Collected data
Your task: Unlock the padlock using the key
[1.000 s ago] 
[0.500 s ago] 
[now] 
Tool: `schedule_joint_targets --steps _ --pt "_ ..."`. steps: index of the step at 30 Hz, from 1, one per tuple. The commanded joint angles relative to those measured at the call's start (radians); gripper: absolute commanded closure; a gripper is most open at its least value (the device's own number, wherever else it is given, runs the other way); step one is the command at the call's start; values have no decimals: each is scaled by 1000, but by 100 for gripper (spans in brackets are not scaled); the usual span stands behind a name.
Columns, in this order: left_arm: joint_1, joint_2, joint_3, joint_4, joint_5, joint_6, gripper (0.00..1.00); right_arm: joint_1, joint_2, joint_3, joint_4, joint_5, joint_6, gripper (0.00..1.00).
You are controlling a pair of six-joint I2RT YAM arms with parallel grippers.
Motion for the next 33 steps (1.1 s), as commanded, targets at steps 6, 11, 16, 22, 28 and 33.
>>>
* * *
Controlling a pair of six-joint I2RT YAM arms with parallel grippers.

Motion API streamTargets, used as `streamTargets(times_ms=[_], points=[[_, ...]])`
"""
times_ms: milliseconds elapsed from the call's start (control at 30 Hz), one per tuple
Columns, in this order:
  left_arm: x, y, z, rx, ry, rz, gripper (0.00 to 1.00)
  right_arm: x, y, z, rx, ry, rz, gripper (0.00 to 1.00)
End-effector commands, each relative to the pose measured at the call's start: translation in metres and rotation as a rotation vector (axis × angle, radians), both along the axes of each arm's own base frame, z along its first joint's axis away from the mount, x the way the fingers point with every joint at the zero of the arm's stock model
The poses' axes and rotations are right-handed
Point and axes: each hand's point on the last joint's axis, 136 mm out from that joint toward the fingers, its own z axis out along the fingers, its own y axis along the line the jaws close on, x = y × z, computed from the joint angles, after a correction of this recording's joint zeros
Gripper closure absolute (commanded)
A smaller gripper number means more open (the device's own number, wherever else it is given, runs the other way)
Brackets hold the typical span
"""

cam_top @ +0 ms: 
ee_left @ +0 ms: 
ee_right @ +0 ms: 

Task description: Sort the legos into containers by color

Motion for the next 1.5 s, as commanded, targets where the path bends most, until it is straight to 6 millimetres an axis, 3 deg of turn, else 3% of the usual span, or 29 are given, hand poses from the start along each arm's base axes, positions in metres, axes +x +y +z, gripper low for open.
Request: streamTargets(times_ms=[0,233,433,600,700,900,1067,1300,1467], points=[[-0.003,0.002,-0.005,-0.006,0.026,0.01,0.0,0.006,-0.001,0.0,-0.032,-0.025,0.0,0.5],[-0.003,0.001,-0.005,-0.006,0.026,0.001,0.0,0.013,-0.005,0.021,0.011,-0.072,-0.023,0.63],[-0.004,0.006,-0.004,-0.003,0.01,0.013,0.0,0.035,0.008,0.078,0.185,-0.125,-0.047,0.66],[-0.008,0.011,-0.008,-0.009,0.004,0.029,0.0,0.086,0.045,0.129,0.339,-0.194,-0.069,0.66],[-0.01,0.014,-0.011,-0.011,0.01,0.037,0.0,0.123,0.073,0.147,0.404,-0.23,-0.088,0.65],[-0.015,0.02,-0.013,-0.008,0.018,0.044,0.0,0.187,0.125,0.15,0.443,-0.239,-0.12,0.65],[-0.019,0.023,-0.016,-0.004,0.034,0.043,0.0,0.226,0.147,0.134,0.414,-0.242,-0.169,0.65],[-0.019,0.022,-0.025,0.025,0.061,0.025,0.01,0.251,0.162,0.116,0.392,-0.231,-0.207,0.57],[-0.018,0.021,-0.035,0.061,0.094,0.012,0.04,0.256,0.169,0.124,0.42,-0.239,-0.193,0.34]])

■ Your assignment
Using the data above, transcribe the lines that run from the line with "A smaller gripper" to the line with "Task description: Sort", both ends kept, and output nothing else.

■ Solution
A smaller gripper number means more open (the device's own number, wherever else it is given, runs the other way)
Brackets hold the typical span
"""

cam_top @ +0 ms: 
ee_left @ +0 ms: 
ee_right @ +0 ms: 

Task description: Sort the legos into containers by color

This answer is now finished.